INSTRUCTIONS TO FOLLOW – Apart from the images, every record below must be given again without alteration.

[Items from a dataset]

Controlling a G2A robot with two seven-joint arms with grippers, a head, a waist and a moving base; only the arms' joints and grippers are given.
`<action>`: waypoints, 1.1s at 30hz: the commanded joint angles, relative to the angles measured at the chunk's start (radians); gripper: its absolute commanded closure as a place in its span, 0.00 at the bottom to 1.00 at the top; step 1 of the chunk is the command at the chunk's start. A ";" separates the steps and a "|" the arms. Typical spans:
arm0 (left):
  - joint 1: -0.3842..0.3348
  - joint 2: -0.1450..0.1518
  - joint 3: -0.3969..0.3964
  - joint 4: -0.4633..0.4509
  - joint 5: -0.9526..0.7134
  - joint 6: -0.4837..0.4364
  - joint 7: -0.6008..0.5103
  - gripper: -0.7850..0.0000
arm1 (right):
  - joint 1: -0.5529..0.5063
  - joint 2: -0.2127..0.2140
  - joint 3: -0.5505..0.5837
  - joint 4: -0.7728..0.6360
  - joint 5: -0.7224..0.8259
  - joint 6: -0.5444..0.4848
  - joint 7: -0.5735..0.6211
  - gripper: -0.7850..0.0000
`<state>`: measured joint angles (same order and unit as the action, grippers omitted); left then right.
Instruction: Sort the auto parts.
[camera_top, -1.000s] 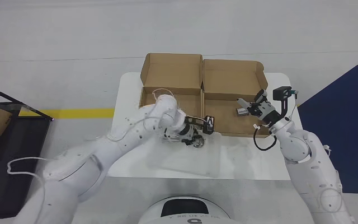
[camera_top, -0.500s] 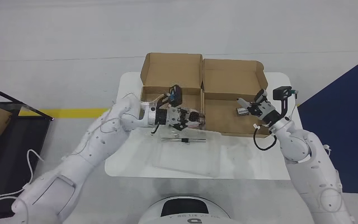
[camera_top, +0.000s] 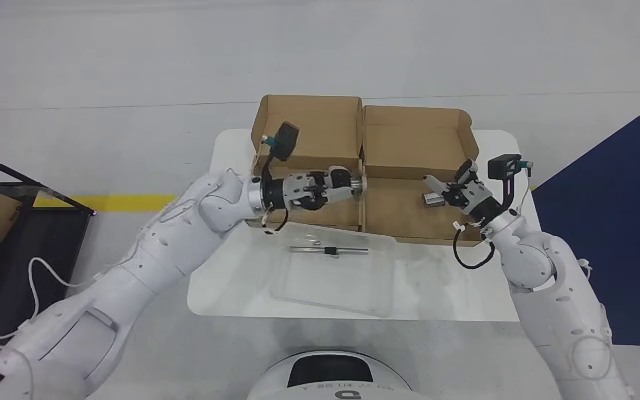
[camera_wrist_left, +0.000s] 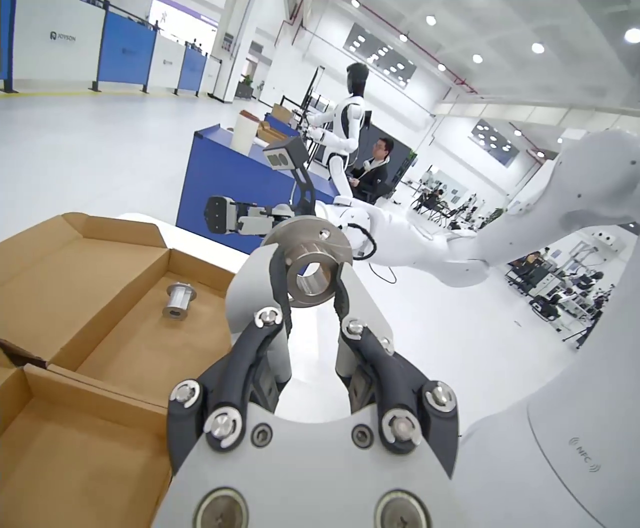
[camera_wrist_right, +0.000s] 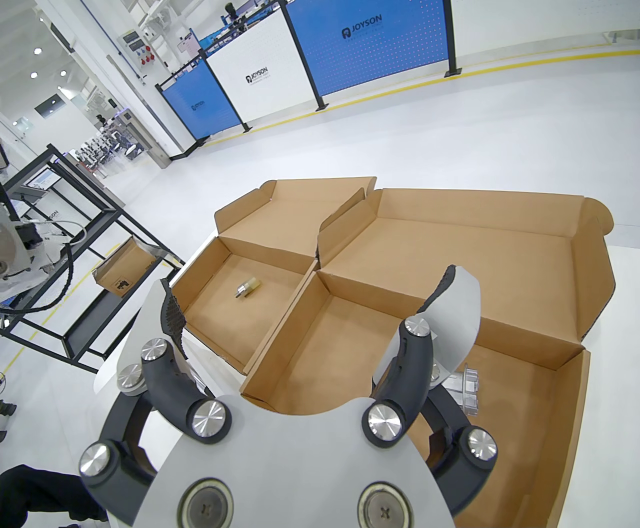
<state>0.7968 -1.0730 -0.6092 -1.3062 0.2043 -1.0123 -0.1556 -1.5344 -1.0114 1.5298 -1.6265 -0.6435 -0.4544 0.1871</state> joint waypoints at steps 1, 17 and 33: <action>-0.010 0.002 0.014 -0.001 -0.030 0.000 -0.012 1.00 | 0.000 0.000 0.000 0.000 0.000 0.000 0.000 0.00; 0.018 -0.002 0.027 -0.028 -0.184 0.000 -0.031 1.00 | 0.000 0.000 0.000 0.000 0.000 0.000 0.000 0.00; -0.016 -0.070 0.094 0.179 -1.684 0.455 -1.092 1.00 | 0.000 0.000 0.000 0.000 0.000 0.000 0.000 0.00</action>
<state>0.7787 -1.1312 -0.5089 -1.1514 -1.3762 -0.6037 -1.1536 -1.5344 -1.0114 1.5299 -1.6265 -0.6435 -0.4544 0.1871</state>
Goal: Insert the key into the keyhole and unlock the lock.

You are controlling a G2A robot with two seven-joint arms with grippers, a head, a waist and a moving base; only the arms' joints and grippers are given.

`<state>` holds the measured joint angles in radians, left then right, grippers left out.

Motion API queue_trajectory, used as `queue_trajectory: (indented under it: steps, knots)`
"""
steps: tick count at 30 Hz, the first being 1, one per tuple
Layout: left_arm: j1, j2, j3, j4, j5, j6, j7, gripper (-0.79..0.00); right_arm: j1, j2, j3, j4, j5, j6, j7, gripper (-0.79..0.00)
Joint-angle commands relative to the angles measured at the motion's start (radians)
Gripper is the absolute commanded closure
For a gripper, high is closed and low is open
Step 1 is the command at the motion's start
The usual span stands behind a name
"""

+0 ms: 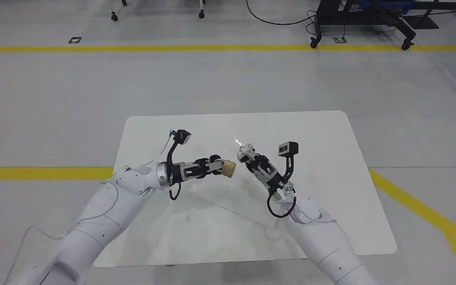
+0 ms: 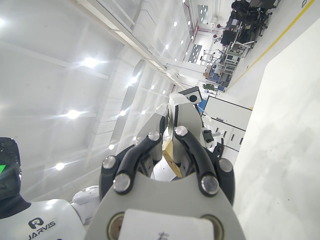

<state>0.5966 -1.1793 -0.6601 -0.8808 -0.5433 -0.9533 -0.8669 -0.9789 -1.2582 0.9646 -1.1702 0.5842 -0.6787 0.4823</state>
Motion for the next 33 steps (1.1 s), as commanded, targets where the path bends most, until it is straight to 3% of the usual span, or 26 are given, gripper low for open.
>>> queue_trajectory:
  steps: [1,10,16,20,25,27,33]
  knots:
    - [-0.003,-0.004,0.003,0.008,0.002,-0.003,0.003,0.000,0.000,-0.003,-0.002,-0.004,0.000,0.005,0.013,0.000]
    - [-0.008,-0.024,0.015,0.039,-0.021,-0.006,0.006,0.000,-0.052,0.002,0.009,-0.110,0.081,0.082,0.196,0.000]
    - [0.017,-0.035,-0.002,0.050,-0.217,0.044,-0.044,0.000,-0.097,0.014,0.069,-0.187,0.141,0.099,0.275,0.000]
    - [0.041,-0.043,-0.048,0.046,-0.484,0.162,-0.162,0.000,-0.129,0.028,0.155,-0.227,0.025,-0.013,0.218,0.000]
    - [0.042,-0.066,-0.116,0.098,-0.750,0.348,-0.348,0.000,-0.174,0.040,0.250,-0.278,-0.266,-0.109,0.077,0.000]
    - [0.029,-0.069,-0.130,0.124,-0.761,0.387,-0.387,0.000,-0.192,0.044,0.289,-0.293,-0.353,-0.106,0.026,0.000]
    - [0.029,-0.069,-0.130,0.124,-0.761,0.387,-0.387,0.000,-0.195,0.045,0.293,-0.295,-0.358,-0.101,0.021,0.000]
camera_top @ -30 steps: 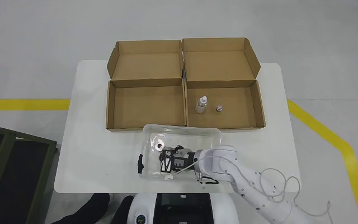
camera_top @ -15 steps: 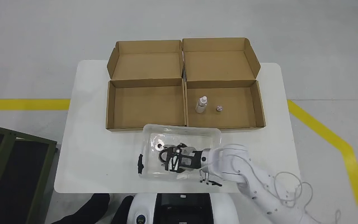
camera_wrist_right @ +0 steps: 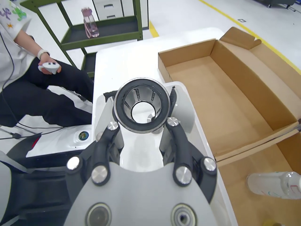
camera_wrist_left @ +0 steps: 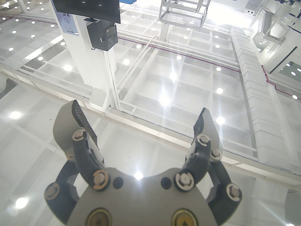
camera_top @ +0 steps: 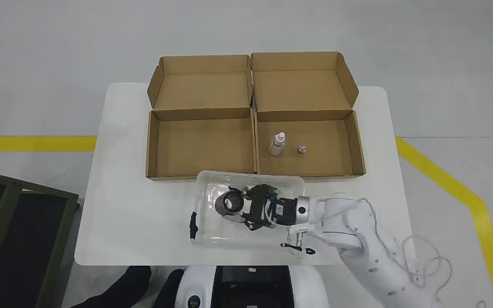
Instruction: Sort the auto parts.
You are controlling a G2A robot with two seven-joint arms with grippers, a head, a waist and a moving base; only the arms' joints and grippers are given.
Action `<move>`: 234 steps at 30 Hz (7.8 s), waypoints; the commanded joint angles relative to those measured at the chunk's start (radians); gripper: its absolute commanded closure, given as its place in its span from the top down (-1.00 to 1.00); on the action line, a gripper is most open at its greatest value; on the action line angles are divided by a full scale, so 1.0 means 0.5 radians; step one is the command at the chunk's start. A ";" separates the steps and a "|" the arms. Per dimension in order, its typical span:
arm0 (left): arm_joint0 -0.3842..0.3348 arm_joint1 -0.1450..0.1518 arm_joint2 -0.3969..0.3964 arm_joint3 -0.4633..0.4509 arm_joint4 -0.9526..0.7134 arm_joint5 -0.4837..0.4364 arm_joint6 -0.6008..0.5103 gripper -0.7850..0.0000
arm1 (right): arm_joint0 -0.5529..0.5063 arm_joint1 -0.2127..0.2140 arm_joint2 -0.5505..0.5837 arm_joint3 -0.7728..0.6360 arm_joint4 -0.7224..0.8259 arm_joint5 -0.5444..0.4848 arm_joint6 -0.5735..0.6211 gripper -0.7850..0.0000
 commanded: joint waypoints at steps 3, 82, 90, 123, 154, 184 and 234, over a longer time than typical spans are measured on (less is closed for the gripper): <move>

ANSWER BOX –
Controlling a G2A robot with two seven-joint arms with grippers, a head, a waist and a moving base; only the arms' joints and grippers are given.
`<action>`: waypoints, 1.1s at 30hz: the commanded joint angles, relative to the angles measured at the chunk's start (radians); gripper: its absolute commanded closure as a place in its span, 0.00 at the bottom to 1.00 at the top; step 1 of the chunk is the command at the chunk's start. A ";" separates the steps and a "|" the arms. Typical spans:
arm0 (left):
  - joint 1: -0.3842..0.3348
  - joint 2: -0.1450..0.1518
  - joint 3: -0.3969..0.3964
  - joint 4: -0.4633..0.4509
  - joint 5: -0.9526..0.7134
  - joint 6: -0.4837..0.4364
  - joint 7: -0.6008..0.5103
  - gripper: -0.7850..0.0000
arm1 (right):
  - joint 1: -0.5529..0.5063
  - joint 2: -0.2127..0.2140
  - joint 3: -0.5505..0.5837
  - joint 4: -0.7728..0.6360
  - joint 5: -0.7224..0.8259
  - joint 6: -0.5444..0.4848
  - joint 7: -0.5735..0.6211
  - gripper: -0.7850..0.0000
`<state>`: measured joint angles (same order and unit as the action, grippers omitted); left then right.
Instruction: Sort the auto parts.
[camera_top, -1.000s] 
[camera_top, -0.500s] 
[camera_top, +0.000s] 
[camera_wrist_left, +0.000s] 
[camera_wrist_right, +0.000s] 
<state>0.7968 -1.0730 -0.6092 -1.3062 0.2043 -1.0123 -0.1556 -1.5344 -1.0114 1.5298 -1.6265 -0.6435 -0.4544 0.1871</state> joint waypoints at steps 1, 17 and 33: <action>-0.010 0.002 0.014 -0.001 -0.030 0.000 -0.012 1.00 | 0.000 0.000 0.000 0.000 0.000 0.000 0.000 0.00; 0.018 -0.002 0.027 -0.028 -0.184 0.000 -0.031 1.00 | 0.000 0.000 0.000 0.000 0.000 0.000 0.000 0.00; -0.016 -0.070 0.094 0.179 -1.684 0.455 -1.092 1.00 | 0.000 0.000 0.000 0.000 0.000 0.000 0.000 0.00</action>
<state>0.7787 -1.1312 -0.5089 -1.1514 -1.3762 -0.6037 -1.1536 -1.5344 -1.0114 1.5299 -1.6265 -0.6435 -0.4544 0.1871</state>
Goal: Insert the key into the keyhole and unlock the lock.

You are controlling a G2A robot with two seven-joint arms with grippers, a head, a waist and a moving base; only the arms' joints and grippers are given.

`<state>` holds the measured joint angles in radians, left then right, grippers left out.

Motion API queue_trajectory, used as `queue_trajectory: (indented under it: steps, knots)`
"""
steps: tick count at 30 Hz, the first being 1, one per tuple
Layout: left_arm: j1, j2, j3, j4, j5, j6, j7, gripper (-0.79..0.00); right_arm: j1, j2, j3, j4, j5, j6, j7, gripper (-0.79..0.00)
Joint-angle commands relative to the angles measured at the motion's start (radians)
Gripper is the absolute commanded closure
For a gripper, high is closed and low is open
Step 1 is the command at the motion's start
The usual span stands behind a name
"""

+0 ms: 
+0 ms: 

<state>0.5966 -1.1793 -0.6601 -0.8808 -0.5433 -0.9533 -0.8669 -0.9789 -1.2582 0.9646 -1.1702 0.5842 -0.6787 0.4823</state>
Motion for the next 33 steps (1.1 s), as commanded, targets where the path bends most, until it is straight to 3% of the usual span, or 26 are given, gripper low for open.
>>> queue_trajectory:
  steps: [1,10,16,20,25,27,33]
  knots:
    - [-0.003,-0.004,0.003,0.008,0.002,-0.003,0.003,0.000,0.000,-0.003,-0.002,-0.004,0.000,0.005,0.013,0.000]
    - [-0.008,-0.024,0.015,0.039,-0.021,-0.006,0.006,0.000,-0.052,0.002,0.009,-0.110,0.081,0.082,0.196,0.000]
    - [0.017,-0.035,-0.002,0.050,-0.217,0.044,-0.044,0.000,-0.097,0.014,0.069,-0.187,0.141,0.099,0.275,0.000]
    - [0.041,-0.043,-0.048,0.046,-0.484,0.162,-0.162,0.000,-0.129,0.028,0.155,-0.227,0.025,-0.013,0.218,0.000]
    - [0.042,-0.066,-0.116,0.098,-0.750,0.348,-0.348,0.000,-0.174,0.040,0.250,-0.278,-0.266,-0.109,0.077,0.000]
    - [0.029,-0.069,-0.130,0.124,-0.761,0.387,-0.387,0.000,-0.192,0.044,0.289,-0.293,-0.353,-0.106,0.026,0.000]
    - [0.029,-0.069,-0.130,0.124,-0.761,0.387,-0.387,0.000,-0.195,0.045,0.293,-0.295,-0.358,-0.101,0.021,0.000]
camera_top @ -30 steps: 
camera_top @ -15 steps: 
camera_wrist_right @ +0 steps: 
camera_wrist_left @ +0 steps: 
camera_top @ +0 steps: 
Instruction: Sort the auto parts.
You are controlling a G2A robot with two seven-joint arms with grippers, a head, a waist and a moving base; only the arms' joints and grippers are given.
Action `<move>`: 234 steps at 30 Hz (7.8 s), waypoints; the commanded joint angles relative to those measured at the chunk's start (radians); gripper: its absolute commanded closure, given as its place in its span from the top down (-1.00 to 1.00); on the action line, a gripper is most open at its greatest value; on the action line angles are divided by a full scale, so 1.0 means 0.5 radians; step one is the command at the chunk's start. A ";" separates the steps and a "|" the arms. Per dimension in order, its typical span:
arm0 (left): arm_joint0 -0.3842..0.3348 arm_joint1 -0.1450..0.1518 arm_joint2 -0.3969..0.3964 arm_joint3 -0.4633..0.4509 arm_joint4 -0.9526..0.7134 arm_joint5 -0.4837..0.4364 arm_joint6 -0.6008..0.5103 gripper -0.7850..0.0000
arm1 (right): arm_joint0 -0.5529..0.5063 arm_joint1 -0.2127..0.2140 arm_joint2 -0.5505..0.5837 arm_joint3 -0.7728..0.6360 arm_joint4 -0.7224..0.8259 arm_joint5 -0.5444..0.4848 arm_joint6 -0.5735..0.6211 gripper -0.7850..0.0000
 commanded: joint waypoints at steps 3, 82, 90, 123, 154, 184 and 234, over a longer time than typical spans are measured on (less is closed for the gripper): <move>

The work is done, and the output is complete.